**Work item**
An exact repetition of the data is required; no picture should appear in it.

**Data**

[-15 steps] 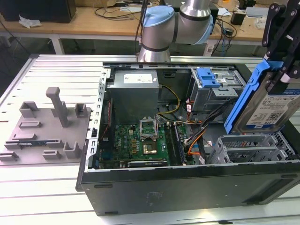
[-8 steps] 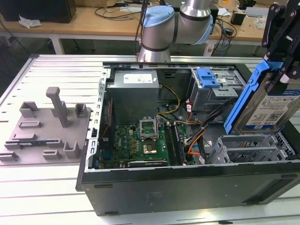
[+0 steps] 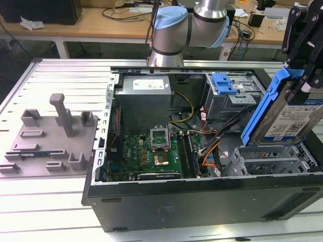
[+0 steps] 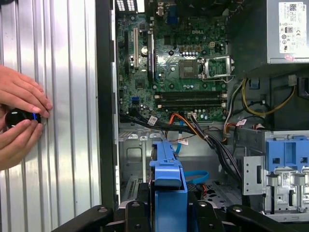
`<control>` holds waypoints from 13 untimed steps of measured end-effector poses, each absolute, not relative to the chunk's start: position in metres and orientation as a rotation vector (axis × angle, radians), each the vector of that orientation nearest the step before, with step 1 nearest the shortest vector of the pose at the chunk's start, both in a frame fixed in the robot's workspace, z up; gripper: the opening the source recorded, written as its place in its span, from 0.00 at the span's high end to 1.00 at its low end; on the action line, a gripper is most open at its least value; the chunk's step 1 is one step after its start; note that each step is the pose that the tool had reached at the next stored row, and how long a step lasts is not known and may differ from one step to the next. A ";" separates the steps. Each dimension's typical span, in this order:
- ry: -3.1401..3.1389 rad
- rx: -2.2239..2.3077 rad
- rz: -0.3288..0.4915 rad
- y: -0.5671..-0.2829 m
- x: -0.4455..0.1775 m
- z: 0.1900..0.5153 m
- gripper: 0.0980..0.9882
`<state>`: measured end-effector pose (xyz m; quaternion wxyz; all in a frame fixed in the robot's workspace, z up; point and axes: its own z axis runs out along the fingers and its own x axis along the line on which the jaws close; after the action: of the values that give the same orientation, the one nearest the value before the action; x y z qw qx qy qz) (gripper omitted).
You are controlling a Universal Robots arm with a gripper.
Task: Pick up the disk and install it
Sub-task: 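Insert the disk into the insertion slot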
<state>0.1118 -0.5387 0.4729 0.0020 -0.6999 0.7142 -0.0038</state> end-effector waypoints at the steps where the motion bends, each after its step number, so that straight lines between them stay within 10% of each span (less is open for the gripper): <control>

**Your solution**
[-15 steps] 
[-8 steps] 
[+0 steps] 
[+0 steps] 
`<control>` holds waypoints from 13 untimed steps of measured end-effector poses, each absolute, not relative to the chunk's start: position in metres and orientation as a rotation vector (axis × angle, radians), each the vector of that orientation nearest the step before, with step 1 nearest the shortest vector of the pose at the chunk's start, both in a frame fixed in the robot's workspace, z up; gripper: the opening the source recorded, written as its place in its span, from 0.00 at the span's high end to 1.00 at its low end; on the action line, a gripper is most open at its least value; the chunk's step 1 is one step after its start; note that each step is the pose that the tool had reached at the next stored row, and how long a step lasts is not known and may differ from one step to the next. A ";" separates the steps. Each dimension's typical span, in this order:
- ry: -3.1401..3.1389 rad
- rx: -2.2239..2.3077 rad
- rz: -0.3288..0.4915 rad
- y: -0.5671..-0.2829 m
- x: -0.4455..0.1775 m
- z: 0.1900..0.5153 m
- gripper: 0.0980..0.9882
`<state>`: measured end-effector pose (xyz m; quaternion wxyz; all in a frame fixed in the robot's workspace, z up; point and axes: its own z axis runs out along the fingers and its own x axis along the line on which the jaws close; after the action: of the values that give the same orientation, the one nearest the value before the action; x y z qw qx qy qz) (gripper omitted).
You are controlling a Universal Robots arm with a gripper.
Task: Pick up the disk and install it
Sub-task: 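Insert the disk into the insertion slot
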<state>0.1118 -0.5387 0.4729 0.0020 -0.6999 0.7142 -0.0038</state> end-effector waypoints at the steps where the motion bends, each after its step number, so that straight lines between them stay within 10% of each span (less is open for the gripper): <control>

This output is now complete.